Compile linear.c with profiling enabled. This is done using the -pg compiler option. The Makefile has been modified to easily do this by typing

   make linear_gprof
Now run the profile enabled version of the code, e.g.
   linear_gprof 400
if you look in your directory you will find that a file gmon.out has been created. Analyze this by typing
   gprof linear_gprof
It will produce a lot of output that you may want to redirect into a file (e.g. to put output in a file called file.profile
   gprof linear_gprof >& file.profile 
Alternatively you can limit the size of the profile via the -b option to gprof, which disables the printing of the blurb:
   gprof -b linear_gprof 
Profile the code for n=800
  1. Which routine is the dominant routine and what fraction of the total CPU is it taking?
  2. How many times are the routines elim, pivot and largest called?
  3. Use the profile output to construct a calling graph for those routines contained in linear.c, i.e. show how each routine is called and approximately how much time is spent in a given routine when it is called from the parent routine. You should verify your calling graph by inspecting the code.
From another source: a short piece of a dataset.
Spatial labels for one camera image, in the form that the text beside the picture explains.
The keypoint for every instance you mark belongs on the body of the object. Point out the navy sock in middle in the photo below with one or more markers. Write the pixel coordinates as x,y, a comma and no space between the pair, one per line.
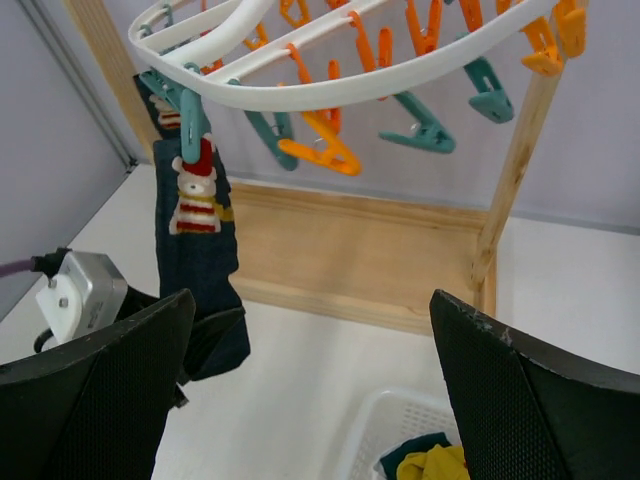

We will now profile the code using basic block profiling with gcov. This will tell us how many times different lines of code are actually executed. To profile the code in this manner we must compile with the option -fprofile-arcs -ftest-coverage. The Makefile has been conveniently modified to do this, type:-

   make linear_gcov
Now run the gcov enabled version of the code, e.g.
   linear_gcov 400
if you look in your directory you will find the files linear.gcda and linear.gcno, these files contain information needed by gcov. To obtain the coverage information we must provide gcov with the name of the source code file
   gcov linear.c
(do man gcov for more information). This produces an output file linear.c.gcov.

Use gcov profiling for n=400

  1. Which line of the code is executed the most times (cut out the source code and report the number of times this line is executed).
  2. Is the location of this line consistent with your gprof profiles?
  3. How does the number of times this line is executed change as you vary the problem size? (NOTE, between gcov runs you should remove any .gcda data files that relate to the previous run - else your results will be a combination of all previous gcov runs). Is this consistent with your earlier conclusions concerning the overall scaling of the code. Is it also consistent with the loop structure around this line? (You may want to run gcov profiling for a variety of problem sizes).
  4. What other lines in the code have significant execution counts and how do they scale with the input problem size?
  5. How many basic blocks does the code contain, and how many of these were actually executed?


Intel VTune AmplifierXE 2011 Demonstration

Objective - Introduce an advantageg profiler tool

Intel® VTuneTM Amplifier XE is a powerful threading and performance optimization tool for C/C++, .NET, and Fortran developers who need to understand an application's serial and parallel behavior to improve performance and scalability.

You can download a 30 day evaluation version from the Intel's website (900MB) and run it on your onw machine. It supports Windows, Linux, and Mac OS X.
For system wide statistics you need a super-user account!

There are a few demo videos here.


For COMP6464/Honours Students (and others if desired) : Machine Information

Objective - find information out about the hardware we are using!

In lectures we have discussed RISC hardware. Often exactly which algorithm is used in a high performance computing application will depend on the exact configuration of the platform being used. For both partch
  1. What is the name of the machine you are considering?
  2. What Operating system and what version of it is running. How did you tell?
  3. What speed processor (MHZ) is on this machine and how did you determine this information?
  4. How much memory is on this machine and how did you determine this?
  5. How many CPUs does it have and how did you determine this?
  6. What is size of the level 1 data cache and level 2 cache (also known as ecache or external cache) and how did you gain this information?
You will find the following:- uname, dmesg, fpversion, cpuinfo, meminfo and prtconf to be useful starting points!